Bacteriophage T2, a member of the Myoviridae due to its contractile tail
Bacteriophage T2, a member of the Myoviridae due to its contractile tail

A NEW DAWN IN DISCOVERY

The accessible nature of phage bio-prospecting has even launched a new generation of young African researchers against infectious diseases. These researchers work via grassroots NGOs like Phages for Global Health. Many developed nations now recruit graduate students into massive phage discovery networks. Most notable is the Graham Hatfull’s SEA-PHAGES initiative through the University of Pittsburgh. Nearly 40,000 pupils have passed through his program to add over 10,000 new phages to the scientific vaults since 2008.
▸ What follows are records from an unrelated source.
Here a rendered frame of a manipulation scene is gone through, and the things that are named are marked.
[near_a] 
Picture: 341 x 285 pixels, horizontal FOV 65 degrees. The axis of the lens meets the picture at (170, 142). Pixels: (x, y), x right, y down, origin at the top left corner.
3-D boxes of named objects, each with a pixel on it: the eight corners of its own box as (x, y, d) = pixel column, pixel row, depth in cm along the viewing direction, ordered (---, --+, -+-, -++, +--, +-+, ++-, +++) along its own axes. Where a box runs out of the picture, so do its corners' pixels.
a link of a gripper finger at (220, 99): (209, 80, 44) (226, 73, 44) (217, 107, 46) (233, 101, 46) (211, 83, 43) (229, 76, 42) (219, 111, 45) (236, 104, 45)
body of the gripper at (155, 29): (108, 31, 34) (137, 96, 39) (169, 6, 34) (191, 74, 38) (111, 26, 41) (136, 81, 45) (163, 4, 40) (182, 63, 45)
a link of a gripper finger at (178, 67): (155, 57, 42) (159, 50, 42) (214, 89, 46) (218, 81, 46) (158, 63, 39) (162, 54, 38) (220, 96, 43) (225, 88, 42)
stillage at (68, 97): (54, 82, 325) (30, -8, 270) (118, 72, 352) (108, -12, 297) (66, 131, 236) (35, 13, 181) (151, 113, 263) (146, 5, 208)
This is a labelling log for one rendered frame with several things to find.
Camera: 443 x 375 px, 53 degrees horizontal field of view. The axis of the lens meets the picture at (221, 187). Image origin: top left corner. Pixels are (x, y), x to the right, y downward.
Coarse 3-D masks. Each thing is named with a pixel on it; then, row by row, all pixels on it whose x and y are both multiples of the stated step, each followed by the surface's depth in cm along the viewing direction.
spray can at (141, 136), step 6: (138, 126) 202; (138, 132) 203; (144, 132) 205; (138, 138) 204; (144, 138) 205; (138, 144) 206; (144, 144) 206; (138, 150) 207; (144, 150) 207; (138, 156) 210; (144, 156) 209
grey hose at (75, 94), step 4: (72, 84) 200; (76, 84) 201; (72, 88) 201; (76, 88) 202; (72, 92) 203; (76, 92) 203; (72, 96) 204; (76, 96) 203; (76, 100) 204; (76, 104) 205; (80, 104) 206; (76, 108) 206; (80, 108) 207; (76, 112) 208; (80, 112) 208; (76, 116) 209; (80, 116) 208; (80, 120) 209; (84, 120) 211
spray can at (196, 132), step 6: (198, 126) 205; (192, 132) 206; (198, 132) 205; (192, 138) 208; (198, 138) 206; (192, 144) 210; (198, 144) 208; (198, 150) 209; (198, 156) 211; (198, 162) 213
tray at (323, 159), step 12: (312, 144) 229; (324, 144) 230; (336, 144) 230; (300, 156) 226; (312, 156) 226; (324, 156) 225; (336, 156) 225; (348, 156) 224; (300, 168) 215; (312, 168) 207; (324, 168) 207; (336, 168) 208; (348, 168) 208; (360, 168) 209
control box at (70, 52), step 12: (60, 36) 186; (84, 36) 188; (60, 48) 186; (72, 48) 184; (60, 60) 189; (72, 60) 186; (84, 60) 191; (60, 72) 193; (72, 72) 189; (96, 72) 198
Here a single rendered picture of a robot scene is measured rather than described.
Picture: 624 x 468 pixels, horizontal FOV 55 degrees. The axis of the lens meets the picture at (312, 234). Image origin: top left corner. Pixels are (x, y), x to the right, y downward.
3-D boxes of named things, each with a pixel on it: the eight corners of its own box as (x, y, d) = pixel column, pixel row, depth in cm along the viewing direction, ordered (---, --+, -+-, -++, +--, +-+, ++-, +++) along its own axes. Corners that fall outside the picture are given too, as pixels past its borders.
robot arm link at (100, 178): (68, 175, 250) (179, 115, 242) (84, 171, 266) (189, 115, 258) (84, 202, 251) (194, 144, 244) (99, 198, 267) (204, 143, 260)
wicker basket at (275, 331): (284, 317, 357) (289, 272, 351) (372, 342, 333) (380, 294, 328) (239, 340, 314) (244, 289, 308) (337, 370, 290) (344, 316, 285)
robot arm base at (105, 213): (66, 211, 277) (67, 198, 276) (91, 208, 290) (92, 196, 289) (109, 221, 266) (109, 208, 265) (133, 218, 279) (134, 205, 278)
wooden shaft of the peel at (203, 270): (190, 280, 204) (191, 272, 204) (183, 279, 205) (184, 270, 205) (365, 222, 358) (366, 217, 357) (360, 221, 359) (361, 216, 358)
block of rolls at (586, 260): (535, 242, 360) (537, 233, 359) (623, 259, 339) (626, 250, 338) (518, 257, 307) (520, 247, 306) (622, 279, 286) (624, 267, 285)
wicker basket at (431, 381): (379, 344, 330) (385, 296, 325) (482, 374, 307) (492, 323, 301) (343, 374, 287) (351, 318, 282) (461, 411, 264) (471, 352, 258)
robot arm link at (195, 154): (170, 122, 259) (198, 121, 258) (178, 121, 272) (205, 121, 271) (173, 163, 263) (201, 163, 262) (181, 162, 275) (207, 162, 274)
Hatfull gets requests to supply phages for emergency clinical use in the U.S. around every 48 hours now. Those life-saving shipments owe their origins to students spending just a few weeks hunting viruses in backyards and barnyards. Phage therapy has become public health’s best example of everyday people in any country contributing to global medical solutions.

Of course, challenges still loom around characterizing phages for safety and potency compared to traditional drugs, or the ability for bacteria to also evolve resistance. Yet for each setback against a particular phage, countless unseen viral rivals lurk nearby awaiting fresh exploitation. While not a permanent solution, phages offer more durable adaptive attacks on superbugs through affordable routine isolation compared to chemical antibiotics.

In many ways, the world’s deadliest entity rests underfoot anywhere water flows. Trillions of tiny natural assassins primed by aeons of evolution against resistant prey. An invisible army to aid humanity against its oldest microscopic foe while driving forward essential biodiversity for global health. To save future millions, disease-fighters worldwide now unleash Earth’s greatest serial killers upon itself.

So minuscule, yet so almighty through chemistry and chance. The mighty bacteriophage has arrived as medicine’s new apex predator. No microbe survives unchecked forever once marked for consumption by this, the apex killer in life’s microbial jungle.